Exercise objective
Starting from the line with "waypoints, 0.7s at" and going up to and including the line with "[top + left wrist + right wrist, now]", copy the listing below exactly. Leave all images out.
↓
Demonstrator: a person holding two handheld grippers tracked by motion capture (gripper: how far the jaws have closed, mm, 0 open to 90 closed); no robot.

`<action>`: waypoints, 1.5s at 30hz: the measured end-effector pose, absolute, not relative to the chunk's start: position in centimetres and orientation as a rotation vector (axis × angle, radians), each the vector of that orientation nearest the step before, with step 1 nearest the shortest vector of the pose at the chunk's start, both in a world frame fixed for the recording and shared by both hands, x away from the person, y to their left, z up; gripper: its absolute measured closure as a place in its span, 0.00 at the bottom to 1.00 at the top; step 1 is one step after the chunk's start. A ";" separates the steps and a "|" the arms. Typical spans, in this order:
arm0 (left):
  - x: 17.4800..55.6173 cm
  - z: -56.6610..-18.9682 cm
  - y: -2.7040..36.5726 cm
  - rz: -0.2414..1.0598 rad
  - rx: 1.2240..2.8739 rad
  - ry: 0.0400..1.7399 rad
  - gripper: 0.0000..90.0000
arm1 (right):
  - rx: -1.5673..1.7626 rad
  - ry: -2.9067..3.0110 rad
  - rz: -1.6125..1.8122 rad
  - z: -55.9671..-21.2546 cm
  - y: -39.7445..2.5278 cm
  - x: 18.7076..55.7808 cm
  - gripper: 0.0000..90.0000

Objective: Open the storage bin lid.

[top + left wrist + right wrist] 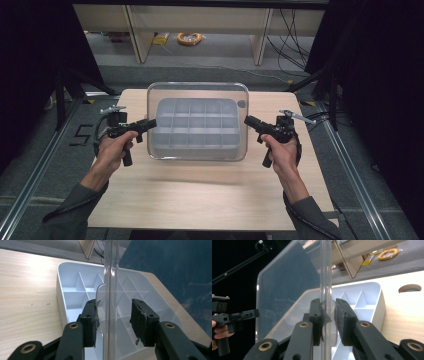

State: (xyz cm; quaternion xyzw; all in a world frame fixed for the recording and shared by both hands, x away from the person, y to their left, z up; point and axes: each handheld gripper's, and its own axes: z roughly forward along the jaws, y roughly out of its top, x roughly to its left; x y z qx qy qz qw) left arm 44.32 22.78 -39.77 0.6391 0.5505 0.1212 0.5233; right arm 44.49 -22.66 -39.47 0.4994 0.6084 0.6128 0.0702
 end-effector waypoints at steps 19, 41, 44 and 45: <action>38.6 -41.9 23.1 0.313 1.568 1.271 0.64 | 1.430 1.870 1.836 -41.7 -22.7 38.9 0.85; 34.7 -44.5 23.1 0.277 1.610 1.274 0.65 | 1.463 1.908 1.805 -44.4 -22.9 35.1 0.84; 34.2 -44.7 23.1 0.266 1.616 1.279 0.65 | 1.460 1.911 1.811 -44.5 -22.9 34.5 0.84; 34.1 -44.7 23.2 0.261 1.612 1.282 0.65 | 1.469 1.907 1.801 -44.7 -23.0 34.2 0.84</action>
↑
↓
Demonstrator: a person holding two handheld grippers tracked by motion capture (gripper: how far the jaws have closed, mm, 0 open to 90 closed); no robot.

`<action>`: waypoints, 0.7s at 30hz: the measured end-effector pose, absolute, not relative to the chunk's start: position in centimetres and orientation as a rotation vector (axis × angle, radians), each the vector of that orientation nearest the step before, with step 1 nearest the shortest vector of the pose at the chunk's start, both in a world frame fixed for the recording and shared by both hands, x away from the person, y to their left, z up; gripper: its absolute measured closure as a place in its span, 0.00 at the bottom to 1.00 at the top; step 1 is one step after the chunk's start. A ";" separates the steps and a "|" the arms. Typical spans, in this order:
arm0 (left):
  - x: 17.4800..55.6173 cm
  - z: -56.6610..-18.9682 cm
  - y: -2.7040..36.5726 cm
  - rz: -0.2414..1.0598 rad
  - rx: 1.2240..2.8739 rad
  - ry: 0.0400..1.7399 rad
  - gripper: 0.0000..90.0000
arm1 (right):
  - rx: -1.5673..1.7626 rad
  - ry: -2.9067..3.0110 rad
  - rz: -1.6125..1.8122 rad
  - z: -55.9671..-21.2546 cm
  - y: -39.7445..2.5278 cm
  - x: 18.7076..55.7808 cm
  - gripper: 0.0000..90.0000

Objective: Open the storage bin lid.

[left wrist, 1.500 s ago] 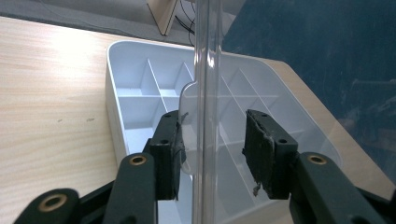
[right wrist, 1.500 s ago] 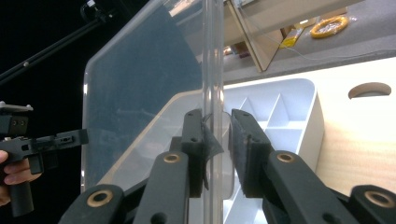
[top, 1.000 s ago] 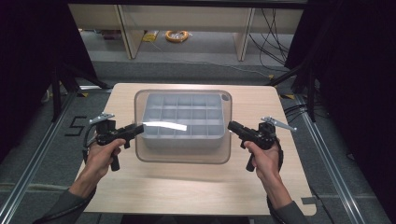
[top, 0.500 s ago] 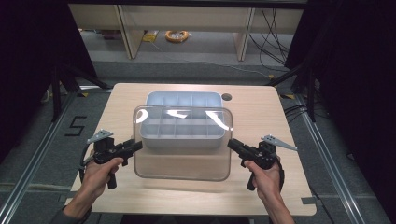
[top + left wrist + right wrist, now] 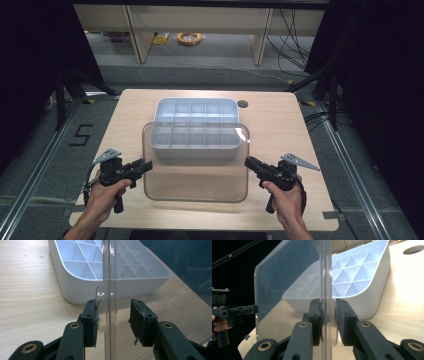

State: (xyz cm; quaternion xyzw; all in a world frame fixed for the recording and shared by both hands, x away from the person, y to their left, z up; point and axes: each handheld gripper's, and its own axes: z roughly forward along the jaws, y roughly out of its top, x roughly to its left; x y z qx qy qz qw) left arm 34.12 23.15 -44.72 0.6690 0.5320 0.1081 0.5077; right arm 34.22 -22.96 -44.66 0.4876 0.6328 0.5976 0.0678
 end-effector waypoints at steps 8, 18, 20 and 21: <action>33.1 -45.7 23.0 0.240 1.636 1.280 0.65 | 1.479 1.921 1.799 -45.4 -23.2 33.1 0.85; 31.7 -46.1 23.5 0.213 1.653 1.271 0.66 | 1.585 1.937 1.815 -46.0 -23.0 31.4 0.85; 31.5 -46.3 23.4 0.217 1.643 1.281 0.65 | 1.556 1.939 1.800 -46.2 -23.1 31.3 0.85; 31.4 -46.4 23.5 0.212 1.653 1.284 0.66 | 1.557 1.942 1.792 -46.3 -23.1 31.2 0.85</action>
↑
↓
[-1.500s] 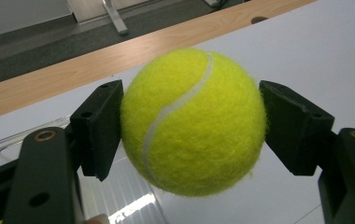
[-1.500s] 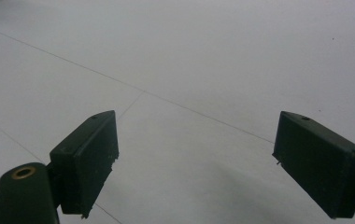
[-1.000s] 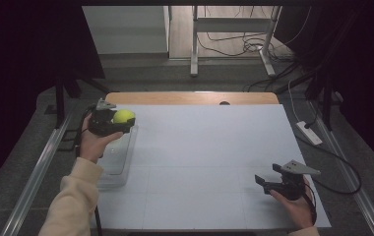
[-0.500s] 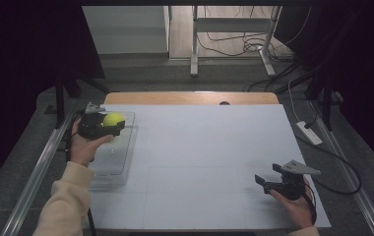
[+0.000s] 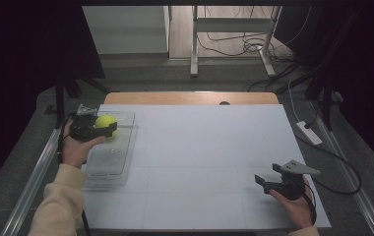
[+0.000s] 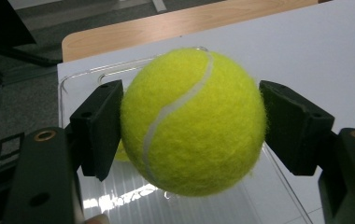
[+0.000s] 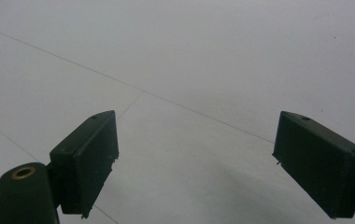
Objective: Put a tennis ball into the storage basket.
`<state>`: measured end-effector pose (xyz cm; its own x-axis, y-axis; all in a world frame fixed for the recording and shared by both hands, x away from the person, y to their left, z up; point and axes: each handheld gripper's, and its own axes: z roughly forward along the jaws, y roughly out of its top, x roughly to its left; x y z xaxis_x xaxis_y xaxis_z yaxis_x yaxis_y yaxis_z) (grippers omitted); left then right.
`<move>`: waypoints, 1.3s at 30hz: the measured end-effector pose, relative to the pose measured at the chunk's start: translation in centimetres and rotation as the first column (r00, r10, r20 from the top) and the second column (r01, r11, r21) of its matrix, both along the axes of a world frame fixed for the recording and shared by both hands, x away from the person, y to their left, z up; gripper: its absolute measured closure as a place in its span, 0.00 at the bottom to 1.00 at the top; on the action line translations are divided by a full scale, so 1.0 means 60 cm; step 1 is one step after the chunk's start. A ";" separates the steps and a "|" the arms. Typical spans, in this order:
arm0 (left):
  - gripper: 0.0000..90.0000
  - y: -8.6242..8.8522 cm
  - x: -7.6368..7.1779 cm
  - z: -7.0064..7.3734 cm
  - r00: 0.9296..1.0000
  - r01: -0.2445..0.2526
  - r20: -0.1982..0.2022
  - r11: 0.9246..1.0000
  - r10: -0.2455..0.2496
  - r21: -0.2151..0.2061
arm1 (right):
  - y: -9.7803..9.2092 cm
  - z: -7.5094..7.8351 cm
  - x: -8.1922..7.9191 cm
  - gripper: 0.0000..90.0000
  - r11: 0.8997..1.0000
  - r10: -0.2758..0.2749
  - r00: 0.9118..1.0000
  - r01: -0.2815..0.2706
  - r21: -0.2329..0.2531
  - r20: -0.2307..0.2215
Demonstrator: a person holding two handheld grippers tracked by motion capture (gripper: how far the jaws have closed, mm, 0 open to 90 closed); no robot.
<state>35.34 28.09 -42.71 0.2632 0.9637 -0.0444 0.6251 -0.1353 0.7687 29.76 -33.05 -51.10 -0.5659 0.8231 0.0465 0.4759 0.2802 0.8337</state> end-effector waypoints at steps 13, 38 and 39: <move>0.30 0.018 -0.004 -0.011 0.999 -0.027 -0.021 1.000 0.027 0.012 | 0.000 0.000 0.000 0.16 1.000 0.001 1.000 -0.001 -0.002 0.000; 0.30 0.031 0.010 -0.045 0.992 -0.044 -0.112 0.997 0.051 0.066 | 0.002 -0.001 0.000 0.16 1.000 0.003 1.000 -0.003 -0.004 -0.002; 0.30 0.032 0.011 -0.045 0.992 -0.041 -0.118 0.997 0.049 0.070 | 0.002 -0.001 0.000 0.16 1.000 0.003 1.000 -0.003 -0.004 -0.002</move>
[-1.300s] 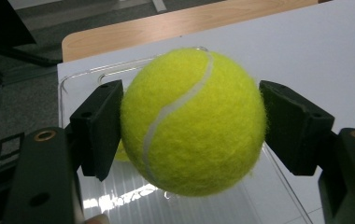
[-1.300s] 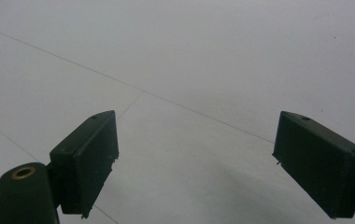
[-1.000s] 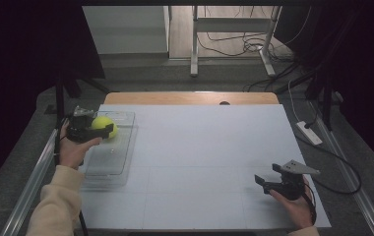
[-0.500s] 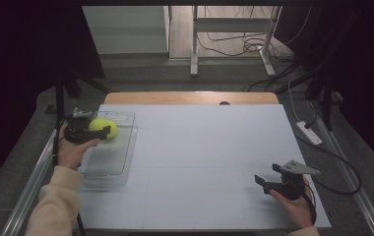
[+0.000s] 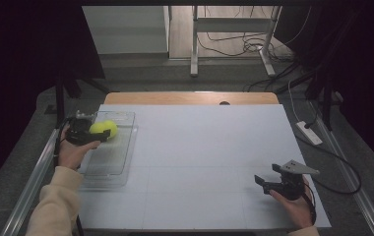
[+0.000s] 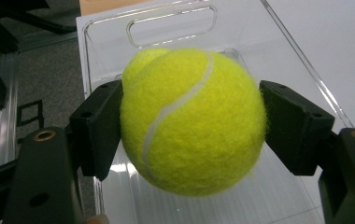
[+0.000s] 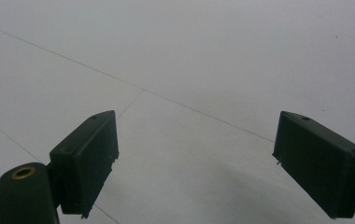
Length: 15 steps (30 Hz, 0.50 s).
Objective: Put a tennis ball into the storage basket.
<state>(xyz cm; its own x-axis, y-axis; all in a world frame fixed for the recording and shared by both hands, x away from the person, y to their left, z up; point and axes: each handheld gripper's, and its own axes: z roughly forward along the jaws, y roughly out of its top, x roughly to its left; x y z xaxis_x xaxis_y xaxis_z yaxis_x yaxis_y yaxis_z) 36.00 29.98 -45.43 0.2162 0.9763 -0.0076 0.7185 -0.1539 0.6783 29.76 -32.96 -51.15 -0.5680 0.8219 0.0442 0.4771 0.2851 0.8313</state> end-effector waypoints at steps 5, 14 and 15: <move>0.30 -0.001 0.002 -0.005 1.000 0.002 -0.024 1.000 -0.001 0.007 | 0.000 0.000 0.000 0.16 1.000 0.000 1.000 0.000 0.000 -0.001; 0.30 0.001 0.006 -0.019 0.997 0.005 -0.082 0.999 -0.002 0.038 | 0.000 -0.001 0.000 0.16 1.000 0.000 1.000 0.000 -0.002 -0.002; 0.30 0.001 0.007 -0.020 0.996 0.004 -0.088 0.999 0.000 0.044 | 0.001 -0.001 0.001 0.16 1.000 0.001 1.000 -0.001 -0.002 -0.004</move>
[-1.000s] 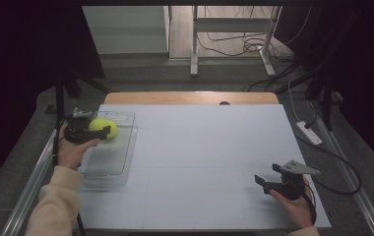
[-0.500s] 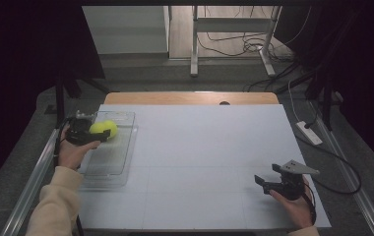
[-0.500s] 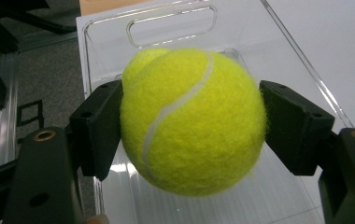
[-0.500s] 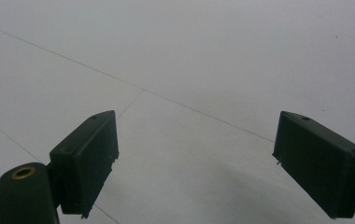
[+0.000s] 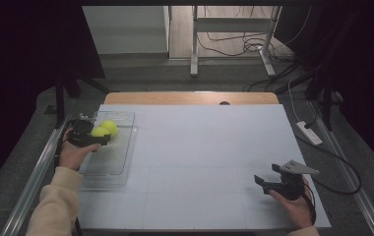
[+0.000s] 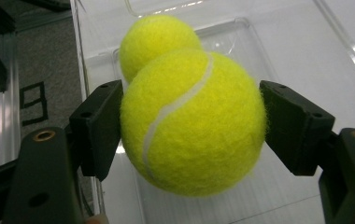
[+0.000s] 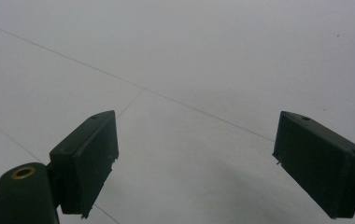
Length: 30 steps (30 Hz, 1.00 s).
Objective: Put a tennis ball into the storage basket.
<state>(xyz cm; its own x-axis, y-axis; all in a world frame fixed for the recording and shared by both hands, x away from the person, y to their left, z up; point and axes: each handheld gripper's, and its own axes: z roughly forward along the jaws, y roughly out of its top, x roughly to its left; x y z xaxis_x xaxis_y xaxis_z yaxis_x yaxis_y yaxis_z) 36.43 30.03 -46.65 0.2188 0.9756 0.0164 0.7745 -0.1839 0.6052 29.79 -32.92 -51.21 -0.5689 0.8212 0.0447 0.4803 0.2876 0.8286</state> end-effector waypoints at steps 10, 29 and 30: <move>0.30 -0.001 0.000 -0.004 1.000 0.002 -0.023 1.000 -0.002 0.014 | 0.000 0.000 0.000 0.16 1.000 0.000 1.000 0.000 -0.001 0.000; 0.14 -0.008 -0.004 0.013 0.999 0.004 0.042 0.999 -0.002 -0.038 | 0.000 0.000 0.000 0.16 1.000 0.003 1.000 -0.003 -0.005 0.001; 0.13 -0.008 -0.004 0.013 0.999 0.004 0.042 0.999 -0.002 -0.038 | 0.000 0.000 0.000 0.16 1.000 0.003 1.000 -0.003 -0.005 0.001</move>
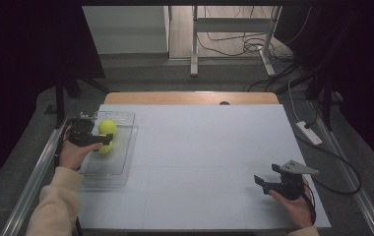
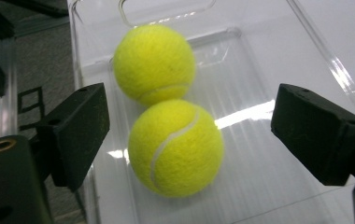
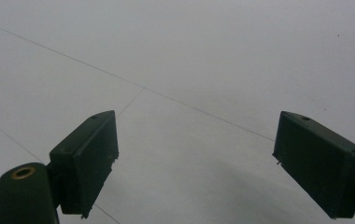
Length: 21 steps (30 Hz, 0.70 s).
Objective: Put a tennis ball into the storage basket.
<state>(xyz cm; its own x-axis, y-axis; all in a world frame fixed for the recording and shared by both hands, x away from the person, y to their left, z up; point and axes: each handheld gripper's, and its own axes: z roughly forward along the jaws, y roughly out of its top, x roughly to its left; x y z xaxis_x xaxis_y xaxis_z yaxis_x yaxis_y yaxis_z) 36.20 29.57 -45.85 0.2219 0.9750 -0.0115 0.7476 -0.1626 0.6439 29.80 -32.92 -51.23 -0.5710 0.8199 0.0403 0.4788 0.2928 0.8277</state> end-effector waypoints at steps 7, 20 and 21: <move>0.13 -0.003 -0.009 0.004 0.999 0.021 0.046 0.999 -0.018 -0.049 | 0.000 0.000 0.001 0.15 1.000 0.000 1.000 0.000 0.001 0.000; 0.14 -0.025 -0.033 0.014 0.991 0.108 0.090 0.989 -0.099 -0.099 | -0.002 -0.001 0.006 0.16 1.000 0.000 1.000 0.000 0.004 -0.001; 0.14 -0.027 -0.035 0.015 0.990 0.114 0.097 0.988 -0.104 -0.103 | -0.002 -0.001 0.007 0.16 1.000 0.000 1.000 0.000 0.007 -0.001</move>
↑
Output for this task
`<action>`: waypoints, 0.7s at 30hz: the measured end-effector pose, absolute, not relative to the chunk's start: position in centimetres and orientation as a rotation vector (axis × angle, radians), each the vector of that orientation nearest the step before, with step 1 nearest the shortest vector of the pose at the chunk's start, both in a world frame fixed for the recording and shared by both hands, x away from the person, y to their left, z up; gripper: its absolute measured closure as a place in its span, 0.00 at the bottom to 1.00 at the top; step 1 is one step after the chunk's start. A ";" separates the steps and a "|" the arms. Typical spans, in this order:
arm0 (left):
  - x: 17.4800..55.6173 cm
  - z: -56.6610..-18.9682 cm
  - y: -2.7040..36.5726 cm
  - rz: -0.2414..1.0598 rad
  - rx: 1.2240..2.8739 rad
  - ry: 0.0400..1.7399 rad
  - gripper: 0.0000..90.0000
arm1 (right):
  - rx: -1.5673..1.7626 rad
  - ry: -2.9067..3.0110 rad
  - rz: -1.6125..1.8122 rad
  - z: -55.9671..-21.2546 cm
  - y: -39.7445..2.5278 cm
  - x: 18.7076..55.7808 cm
  - gripper: 0.0000..90.0000

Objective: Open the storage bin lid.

[left wrist, 1.500 s ago] 
[right wrist, 1.500 s ago] 
[top, 1.000 s ago] 
[top, 0.500 s ago] 
[top + left wrist + right wrist, now] 

The output has been completed.